TASK >> Each line of the data below from the one holding "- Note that" to the one holding "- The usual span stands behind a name", inclusive, is to be reproduced exactly; no other line belongs in the answer.

THE DATA >>

■ ■ ■ ■ ■

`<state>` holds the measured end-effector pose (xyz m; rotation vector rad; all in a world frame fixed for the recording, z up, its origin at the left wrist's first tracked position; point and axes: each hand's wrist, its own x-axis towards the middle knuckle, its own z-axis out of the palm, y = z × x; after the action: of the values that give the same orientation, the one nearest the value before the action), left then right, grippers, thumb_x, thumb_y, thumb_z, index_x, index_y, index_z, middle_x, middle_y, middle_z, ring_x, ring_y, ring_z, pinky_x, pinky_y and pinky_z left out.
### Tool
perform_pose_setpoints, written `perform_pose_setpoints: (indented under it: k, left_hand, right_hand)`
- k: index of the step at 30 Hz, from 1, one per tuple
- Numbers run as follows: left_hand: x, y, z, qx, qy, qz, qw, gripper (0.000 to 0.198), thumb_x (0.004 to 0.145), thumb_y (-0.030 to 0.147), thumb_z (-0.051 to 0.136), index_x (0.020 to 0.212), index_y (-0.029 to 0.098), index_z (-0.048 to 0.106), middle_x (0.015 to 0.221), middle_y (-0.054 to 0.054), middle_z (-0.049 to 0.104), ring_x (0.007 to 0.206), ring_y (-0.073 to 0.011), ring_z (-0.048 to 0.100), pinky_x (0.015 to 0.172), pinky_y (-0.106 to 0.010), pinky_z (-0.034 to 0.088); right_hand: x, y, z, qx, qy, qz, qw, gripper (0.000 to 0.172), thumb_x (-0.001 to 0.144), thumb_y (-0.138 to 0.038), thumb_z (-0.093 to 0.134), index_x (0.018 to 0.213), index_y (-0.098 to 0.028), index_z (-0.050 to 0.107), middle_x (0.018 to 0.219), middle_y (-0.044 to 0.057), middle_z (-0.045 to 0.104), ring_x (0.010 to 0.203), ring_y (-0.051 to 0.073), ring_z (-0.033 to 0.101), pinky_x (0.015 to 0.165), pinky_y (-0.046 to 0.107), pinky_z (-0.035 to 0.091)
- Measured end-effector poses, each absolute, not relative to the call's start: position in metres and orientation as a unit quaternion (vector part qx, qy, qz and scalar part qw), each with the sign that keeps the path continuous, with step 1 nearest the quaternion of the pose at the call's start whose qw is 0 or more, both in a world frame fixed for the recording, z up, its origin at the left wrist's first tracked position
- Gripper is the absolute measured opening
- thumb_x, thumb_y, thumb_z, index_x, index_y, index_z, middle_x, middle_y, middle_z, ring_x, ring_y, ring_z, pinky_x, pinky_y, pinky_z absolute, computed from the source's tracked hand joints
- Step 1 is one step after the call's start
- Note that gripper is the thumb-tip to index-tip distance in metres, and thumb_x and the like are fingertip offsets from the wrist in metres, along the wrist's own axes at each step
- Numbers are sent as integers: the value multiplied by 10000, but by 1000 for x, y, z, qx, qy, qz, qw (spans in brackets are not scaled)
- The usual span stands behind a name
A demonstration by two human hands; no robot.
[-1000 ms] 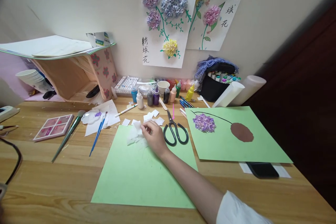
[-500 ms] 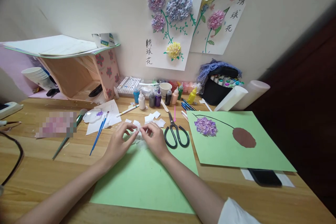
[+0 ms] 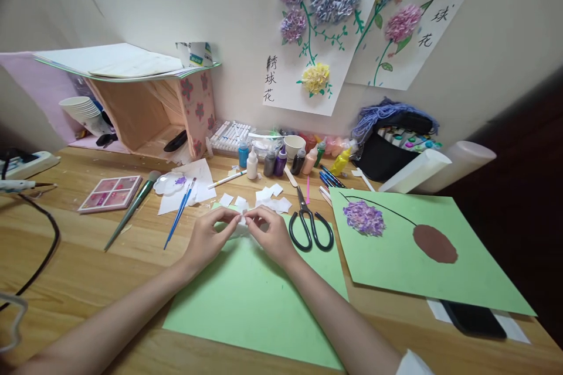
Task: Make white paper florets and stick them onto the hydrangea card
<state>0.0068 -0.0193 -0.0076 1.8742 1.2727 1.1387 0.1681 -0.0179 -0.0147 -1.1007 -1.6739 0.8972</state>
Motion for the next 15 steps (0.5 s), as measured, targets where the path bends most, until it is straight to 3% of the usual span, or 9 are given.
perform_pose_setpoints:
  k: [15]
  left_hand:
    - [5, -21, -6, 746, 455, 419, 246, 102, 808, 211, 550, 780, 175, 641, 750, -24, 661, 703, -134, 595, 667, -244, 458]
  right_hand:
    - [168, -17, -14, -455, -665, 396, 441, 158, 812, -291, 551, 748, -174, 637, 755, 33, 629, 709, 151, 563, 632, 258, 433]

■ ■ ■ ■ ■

EXERCISE SOLUTION >>
- Note that gripper is the thumb-tip to index-tip distance in metres, and thumb_x and the like are fingertip offsets from the wrist in metres, along the wrist's own axes at each step
- Numbers are sent as integers: the value multiplied by 10000, but by 1000 for x, y, z, qx, qy, qz, qw (spans in brackets are not scaled)
- The usual span stands behind a name

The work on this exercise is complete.